Work to be completed ▸ Whenever "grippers" occurs in a line of the material, list that line.

Supplied data ▸
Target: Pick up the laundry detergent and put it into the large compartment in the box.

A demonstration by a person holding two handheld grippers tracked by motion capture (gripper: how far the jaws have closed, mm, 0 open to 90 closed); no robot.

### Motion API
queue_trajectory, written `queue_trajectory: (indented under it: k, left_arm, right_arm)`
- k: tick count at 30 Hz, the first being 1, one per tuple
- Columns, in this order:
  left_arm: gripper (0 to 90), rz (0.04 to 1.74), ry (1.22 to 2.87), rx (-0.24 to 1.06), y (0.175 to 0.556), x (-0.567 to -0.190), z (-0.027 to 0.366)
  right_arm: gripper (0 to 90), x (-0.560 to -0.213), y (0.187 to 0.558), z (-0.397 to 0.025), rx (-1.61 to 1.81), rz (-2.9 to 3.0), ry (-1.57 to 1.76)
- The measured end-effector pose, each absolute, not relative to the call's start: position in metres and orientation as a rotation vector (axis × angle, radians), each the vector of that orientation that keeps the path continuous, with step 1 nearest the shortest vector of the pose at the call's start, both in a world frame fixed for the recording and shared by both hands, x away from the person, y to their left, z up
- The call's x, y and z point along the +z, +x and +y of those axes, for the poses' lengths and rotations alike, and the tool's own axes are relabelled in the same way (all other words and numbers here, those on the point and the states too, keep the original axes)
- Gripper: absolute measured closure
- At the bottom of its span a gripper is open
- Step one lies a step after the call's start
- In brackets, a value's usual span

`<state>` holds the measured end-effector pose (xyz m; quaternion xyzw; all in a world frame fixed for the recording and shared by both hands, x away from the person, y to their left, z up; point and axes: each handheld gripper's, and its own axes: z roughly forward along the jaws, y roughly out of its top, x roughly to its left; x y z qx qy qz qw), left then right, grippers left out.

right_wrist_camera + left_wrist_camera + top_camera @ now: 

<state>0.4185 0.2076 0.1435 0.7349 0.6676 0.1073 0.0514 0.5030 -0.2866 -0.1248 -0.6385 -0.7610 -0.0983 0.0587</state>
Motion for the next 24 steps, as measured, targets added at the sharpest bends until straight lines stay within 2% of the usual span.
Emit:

Reply ▸
A demonstration by a person holding two handheld grippers tracked by motion capture (gripper: how far the jaws have closed, mm, 0 open to 90 closed); no robot.
`<state>` holds the measured end-effector pose (xyz m; quaternion xyzw; all in a world frame fixed for the recording and shared by both hands, x away from the person, y to their left, z up; point and axes: each handheld gripper's, and its own axes: z roughly forward along the jaws, y roughly out of its top, x roughly to its left; x y z qx qy qz qw), left then right, grippers left out.

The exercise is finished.